Em “A Viagem a Darjeeling”, seu quinto filme, um dos irmãos constrói um plano para reencontrar a mãe deles em um retiro espiritual, além de com isso, conseguir ver novamente os três irmãos convivendo sob o mesmo teto, no caso, o de um trem indiano bem louco.

Ainda temos a animação “O Fantástico Senhor Raposo”, onde o personagem do título desenvolve um plano mirabolante para roubar as galinhas das fazendas da vizinhança, as dando de alimento para sua querida família.

E depois de tantos planos, Anderson lança “Moonrise Kingdom” (ainda sem tradução, felizmente), contando a história do garoto órfão (de aparência que me fez lembrar do Sean Lennon criança) que decide largar sua equipe de escoteiros para acampar com uma garota de sua escola, a qual vem se correspondendo secretamente durante anos. Nesse filme há pelo menos dois planos bem claros: o primeiro bolado pelo garoto para fugir do acampamento de escoteiros e se encontrar com sua parceira, que recebe instruções minuciosas envolvendo uma sinfonia; e um segundo, dos escoteiros que decidem se unir para resgatar seu antigo membro, antes que ele seja mandado para um orfanato.

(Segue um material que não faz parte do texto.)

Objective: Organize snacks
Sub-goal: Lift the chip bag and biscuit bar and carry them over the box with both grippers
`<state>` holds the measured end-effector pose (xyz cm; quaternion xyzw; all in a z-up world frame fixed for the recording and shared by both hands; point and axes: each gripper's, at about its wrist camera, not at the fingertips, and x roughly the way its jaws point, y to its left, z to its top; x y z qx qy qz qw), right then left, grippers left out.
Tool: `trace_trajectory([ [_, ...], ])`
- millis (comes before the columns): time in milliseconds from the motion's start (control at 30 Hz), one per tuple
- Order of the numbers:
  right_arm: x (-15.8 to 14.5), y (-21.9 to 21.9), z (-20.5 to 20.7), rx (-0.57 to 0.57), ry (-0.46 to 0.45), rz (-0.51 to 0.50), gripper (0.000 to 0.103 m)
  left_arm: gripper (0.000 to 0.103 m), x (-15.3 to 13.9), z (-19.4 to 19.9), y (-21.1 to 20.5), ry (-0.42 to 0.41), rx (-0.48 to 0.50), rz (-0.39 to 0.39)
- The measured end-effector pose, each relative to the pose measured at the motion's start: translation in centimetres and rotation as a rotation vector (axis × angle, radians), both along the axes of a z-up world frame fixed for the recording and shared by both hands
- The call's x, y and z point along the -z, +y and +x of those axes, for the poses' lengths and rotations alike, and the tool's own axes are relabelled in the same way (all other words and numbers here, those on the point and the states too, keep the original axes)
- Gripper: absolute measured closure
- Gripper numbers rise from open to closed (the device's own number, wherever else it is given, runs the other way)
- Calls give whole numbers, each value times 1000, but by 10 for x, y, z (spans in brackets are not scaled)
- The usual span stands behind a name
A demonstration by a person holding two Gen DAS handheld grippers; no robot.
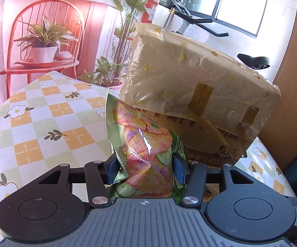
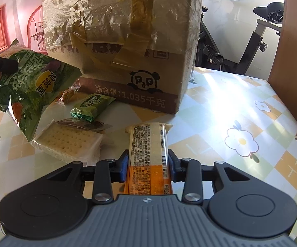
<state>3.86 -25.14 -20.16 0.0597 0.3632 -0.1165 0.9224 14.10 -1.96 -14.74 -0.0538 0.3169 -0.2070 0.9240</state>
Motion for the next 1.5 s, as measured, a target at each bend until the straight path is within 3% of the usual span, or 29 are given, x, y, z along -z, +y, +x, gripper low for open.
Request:
trace_trajectory([
  [633,-55,17,-5,-56,-145,-47,65,49,-31,-21,10,-124,-34,-20],
  [967,-91,25,-6,-79,-244,-63,65,49,-60,-34,14,-236,-50,-40],
  [1267,-141,27,0,-106,-351,-82,65,49,-104,-35,13,-358,-50,-78],
  [1500,-185,4,34,-103,-416,-109,65,49,-143,-10,1,-426,-35,-115],
])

Além de mais uma bela história de amor, do primeiro, por se tratar de crianças, Wes Anderson encanta mostrando mais do mesmo, com algumas pequenas variações. Seus traços estão todos lá: os pomposos travellings, os zooms supostamente bregas, os enquadramentos frontais e simétricos, os bons diálogos, os atores repetidos, mas sempre com a adição de novos (neste, Edward Norton e Bruce Willis), os personagens decadentes (normalmente retratados por Bill Murray), o figurino e a direção de arte retrô (nesse caso, perfeitamente justificável já que a história se passa em 1965), e talvez a única mudança esteja na trilha sonora, um dos pontos fortes de todos seus trabalhos. Neste ele substitui o rock anos 60 cheio de baladas assoviantes por música clássica, também justificável pela história, além de baladas country do mestre solitário Hank Williams.

Confesso que não sei o quanto eu realmente gostei desse filme, ou o quanto ele se compara aos seus outros grandes filmes, mas também isso pouco importa, pra mim este é mais um grande filme de Wes Anderson, com todas suas formulas já pré-estabelecidas, e planejado meticulosamente, assim como os planos rocambolescos de seus personagens, sempre interessantes.